From the entries below, return exactly the lines beginning at the one that contains "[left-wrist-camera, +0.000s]" and ending at the one that contains "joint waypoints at", both of them included, and only those lines.

* * * *

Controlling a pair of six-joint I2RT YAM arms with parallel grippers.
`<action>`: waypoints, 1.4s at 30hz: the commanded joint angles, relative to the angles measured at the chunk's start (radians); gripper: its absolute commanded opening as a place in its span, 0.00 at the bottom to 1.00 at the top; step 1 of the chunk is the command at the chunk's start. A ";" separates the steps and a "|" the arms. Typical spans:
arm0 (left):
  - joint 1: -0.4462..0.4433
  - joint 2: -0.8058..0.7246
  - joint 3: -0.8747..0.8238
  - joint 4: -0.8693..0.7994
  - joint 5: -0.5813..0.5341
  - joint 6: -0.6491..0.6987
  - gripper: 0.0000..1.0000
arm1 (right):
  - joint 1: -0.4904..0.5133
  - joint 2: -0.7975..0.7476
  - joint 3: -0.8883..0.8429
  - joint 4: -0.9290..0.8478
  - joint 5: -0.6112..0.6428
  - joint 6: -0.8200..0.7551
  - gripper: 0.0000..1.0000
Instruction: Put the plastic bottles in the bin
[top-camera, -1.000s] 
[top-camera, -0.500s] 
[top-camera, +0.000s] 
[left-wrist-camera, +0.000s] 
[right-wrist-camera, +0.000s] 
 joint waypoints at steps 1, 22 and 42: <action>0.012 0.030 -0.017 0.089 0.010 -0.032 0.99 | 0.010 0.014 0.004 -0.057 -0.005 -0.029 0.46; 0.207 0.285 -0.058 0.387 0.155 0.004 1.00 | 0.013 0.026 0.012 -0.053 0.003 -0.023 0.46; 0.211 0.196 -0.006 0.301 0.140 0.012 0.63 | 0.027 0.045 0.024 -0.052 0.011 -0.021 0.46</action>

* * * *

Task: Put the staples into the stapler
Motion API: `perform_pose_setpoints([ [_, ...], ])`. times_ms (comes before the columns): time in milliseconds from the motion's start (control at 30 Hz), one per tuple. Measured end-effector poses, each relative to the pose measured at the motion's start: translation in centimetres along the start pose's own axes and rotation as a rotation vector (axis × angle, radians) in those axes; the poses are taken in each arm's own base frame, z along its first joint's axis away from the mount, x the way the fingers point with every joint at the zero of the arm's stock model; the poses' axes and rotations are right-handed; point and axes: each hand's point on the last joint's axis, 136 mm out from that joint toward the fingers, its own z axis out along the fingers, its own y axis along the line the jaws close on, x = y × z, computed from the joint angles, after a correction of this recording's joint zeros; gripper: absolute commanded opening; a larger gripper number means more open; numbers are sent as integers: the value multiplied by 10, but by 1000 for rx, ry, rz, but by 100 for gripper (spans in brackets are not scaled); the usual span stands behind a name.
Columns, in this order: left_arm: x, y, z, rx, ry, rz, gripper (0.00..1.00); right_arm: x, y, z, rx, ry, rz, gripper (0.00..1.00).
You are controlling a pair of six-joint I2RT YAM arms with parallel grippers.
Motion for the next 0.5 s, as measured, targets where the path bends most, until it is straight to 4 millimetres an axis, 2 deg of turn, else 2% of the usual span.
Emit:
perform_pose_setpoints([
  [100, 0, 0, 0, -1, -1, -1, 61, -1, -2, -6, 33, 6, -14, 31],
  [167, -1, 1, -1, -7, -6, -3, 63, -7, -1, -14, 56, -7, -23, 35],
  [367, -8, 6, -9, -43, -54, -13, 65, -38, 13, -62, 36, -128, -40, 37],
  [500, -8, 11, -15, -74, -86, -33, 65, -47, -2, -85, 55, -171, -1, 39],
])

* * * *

Task output:
[left-wrist-camera, +0.000s] 
[right-wrist-camera, +0.000s] 
 joint waypoints at steps 1, 22 and 42: <action>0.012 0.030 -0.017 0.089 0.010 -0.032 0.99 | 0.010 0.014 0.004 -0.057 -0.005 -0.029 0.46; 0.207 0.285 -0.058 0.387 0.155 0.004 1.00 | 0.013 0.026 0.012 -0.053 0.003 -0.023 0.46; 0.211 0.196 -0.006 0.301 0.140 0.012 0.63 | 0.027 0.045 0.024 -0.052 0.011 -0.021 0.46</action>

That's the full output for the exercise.